★★★★☆

Lower Plenty make a statement right from the opener of their new album,Sister Sister. ‘Bondi’s Dead’ sees Al Montfort contribute an effortlessly ebullient number – the music is so approachable that the lyrics shine, and as oblique as they are, they tend to linger long after they’re uttered.

Guitarist/vocalist Jensen Tjhung deals in heavy romanticism – ‘Glory Rats’ sounds like rural American melodrama, in the best sense. A proclivity for crooning betrays a wounded yearning, and the words roll out with hazy imagery, partly psychedelic and partly pastoral.

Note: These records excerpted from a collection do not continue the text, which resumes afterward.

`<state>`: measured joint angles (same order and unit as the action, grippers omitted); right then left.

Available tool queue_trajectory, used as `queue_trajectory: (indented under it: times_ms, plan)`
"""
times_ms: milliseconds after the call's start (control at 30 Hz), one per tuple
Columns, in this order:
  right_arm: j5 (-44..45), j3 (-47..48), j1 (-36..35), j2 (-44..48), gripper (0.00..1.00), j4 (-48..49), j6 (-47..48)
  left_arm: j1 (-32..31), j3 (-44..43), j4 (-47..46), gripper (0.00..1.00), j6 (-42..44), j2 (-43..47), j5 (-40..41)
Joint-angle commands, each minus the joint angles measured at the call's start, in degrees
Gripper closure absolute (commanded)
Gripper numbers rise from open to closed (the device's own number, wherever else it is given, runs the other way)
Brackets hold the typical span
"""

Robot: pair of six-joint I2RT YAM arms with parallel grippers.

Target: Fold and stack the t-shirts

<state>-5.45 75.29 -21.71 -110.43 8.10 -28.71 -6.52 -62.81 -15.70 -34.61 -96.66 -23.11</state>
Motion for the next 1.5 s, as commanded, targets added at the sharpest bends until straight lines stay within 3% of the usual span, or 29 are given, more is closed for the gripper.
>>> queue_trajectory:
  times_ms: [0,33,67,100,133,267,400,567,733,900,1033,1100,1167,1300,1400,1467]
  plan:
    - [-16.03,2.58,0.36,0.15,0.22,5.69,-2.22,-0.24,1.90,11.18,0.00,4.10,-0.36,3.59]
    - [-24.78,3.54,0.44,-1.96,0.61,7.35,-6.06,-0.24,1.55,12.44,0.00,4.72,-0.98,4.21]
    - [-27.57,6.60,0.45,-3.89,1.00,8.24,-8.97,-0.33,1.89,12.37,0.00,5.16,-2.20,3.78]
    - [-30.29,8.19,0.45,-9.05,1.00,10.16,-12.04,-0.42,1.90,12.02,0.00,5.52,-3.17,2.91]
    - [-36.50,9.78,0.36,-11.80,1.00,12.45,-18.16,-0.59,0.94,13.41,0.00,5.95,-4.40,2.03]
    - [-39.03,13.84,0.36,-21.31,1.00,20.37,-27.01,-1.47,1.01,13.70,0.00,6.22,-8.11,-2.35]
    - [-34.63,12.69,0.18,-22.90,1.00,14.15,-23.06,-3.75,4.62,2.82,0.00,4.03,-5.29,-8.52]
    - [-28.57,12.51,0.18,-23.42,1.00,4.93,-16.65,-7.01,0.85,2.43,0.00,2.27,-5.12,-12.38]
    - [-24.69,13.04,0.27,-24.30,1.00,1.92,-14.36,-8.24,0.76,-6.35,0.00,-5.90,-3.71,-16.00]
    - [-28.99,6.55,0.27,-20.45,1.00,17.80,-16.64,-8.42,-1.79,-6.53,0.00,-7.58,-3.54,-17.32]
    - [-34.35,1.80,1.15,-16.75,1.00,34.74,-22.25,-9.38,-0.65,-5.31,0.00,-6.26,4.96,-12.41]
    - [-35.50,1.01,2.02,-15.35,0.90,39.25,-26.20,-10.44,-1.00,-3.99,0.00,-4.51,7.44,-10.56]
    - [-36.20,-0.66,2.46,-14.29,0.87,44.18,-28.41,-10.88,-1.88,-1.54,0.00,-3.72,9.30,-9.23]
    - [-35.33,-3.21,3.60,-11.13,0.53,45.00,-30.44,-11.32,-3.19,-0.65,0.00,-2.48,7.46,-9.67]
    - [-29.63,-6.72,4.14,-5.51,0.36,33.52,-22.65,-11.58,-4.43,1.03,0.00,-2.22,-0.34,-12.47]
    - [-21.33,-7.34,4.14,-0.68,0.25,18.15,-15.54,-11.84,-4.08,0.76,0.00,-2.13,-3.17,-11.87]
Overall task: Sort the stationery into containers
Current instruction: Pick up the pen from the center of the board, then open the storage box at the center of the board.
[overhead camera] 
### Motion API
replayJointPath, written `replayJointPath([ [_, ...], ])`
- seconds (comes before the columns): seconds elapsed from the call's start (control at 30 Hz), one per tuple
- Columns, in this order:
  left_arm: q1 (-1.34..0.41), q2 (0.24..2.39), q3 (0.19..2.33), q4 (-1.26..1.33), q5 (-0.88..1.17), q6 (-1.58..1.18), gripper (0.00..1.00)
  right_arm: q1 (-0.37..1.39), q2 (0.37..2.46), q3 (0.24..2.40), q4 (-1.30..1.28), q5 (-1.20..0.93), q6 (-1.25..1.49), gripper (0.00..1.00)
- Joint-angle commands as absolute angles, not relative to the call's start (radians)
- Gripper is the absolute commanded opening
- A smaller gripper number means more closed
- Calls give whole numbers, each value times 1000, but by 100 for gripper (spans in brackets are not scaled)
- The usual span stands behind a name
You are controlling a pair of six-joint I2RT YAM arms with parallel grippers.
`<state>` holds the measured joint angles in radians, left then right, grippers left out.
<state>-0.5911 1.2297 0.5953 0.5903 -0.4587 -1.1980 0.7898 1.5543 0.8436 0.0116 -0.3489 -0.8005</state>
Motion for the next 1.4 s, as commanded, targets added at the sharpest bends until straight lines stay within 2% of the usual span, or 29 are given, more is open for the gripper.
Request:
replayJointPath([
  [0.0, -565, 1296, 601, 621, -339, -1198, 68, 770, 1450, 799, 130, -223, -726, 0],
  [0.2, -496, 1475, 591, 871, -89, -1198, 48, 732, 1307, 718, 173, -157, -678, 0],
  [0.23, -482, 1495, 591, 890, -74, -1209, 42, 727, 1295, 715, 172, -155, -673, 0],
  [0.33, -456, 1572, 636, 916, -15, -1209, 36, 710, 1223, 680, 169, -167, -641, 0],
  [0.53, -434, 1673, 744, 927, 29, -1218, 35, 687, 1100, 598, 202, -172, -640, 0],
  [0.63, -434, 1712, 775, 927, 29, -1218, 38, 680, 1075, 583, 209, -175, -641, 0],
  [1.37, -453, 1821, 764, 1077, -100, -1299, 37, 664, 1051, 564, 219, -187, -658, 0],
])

Sarah Heyward leads ‘So It Goes’, an amazingly executed Eastern-inflected song that’s both hooky and freewheeling. The unique tone of Heyward’s voice and the direction of its melody is instantly arresting. A counterpoint is created by the ragged droning of the sarangi, a bowed instrument Montfort acquired in India. Combined with Daniel Twomey’s perfectly measured percussion, the song takes on an earthy, natural characteristic that’s rare to come by and hard to explain.

These songs can be singled out for the fact that together they exemplify the unbound approach of Lower Plenty, and what they can place within their blurry confines of pop music.

Lower Plenty’sSister Sisteris available now through Bedroom Suck/Omnian.